Dari hasil penelitian, individu yang resilien adalah individu dengan internal locus of control tinggi (Luthar dkk, 2000). Seorang dengan internal locus of control cenderung memegang kendali atas tindakan-tindakannya serta membuat perubahan untuk mencapai harapan-harapannya (Lopez,2009). Berkaitan dengan kemiskinan, individu dengan internal locus of control cenderung yakin bahwa ia dapat mengendalikan situasinya melalui perilakunya sehingga ia mengerahkan dirinya lebih besar tanpa tergantung pada orang lain yang dianggap berpengaruh baginya. Individu dengan internal locus of control juga menunjukkan adaptasi yang positif dalam menyelesaikan masalah; mereka cenderung menunjukkan sikap yang optimistis walaupun berhadapan dengan masalah, berinisiatif mencari informasi untuk memastikan rencana-rencananya berkerja dengan baik, mampu bekerja sama dengan orang lain, dan mereka juga tidak mudah menyerah.
Kemiskinan dapat terjadi pada siapapun.. Miskin kasih sayang, miskin harta, miskin pengetahuan, atau miskin yang lain.
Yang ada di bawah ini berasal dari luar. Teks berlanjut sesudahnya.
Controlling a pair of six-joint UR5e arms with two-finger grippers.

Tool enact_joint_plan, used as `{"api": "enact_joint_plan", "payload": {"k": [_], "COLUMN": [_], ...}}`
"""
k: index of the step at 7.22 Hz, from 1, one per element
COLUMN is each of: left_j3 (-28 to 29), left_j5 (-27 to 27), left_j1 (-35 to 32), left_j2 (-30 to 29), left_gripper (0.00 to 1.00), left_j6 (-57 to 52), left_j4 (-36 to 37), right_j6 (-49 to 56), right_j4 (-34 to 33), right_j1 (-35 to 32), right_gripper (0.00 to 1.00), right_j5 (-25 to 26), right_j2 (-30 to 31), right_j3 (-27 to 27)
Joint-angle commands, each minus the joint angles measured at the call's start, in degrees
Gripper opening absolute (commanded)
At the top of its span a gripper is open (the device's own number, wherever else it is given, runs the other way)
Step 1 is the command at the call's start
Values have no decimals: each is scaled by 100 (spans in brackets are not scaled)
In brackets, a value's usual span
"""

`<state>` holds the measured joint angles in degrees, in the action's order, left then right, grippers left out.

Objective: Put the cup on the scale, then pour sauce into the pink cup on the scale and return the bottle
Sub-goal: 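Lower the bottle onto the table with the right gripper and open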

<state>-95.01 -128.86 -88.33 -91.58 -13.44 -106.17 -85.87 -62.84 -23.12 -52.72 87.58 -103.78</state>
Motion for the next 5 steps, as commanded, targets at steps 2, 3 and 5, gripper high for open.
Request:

Tetapi kita mampu untuk keluar dari jerat kemiskinan tersebut. Dengan keyakinan dan usaha yang keras kita pasti mampu.
Referensi :
- Alimi, R. M. (2005). Resiliensi remaja “High Risk” ditinjau dari faktor protektif: studi di kelurahan Tanah Tinggi Kecamatan Johar Baru Jakarta Pusat. Tesis. Jakarta: Fakultas Psikologi Universitas Indonesia.
- Benzies, K., & Mychasiuk, R. (2009). Fostering family resiliency: a review of the key protective factors. Child and Family social Work, 14, 103-114.
- Evans, G. W. (2004). The environment of childhood poverty. The American Psychological Association, 59 (2), 77-92.
- Lepore, S. J., Evans, G. W., & Schneider, M. L. (1991). Dynamic role of social support in link between chronic stress and psychological distress. Journal of Personality and Social Psychology, 61, 899-909.
- Lopez, S. J. (2009). The encyyclopedia of positive psychology. Vol II. Wiley-Blackwell.
- Luthar, S., Cicchetti, D., & Becker, B. (2000). The Construct of Resilience: A Critical Evaluation and Guidelines for Future Work. NIH Public Access : Child Developmental.
- Pellino, K. M. (2005) The Effect of poverty on teaching and learning.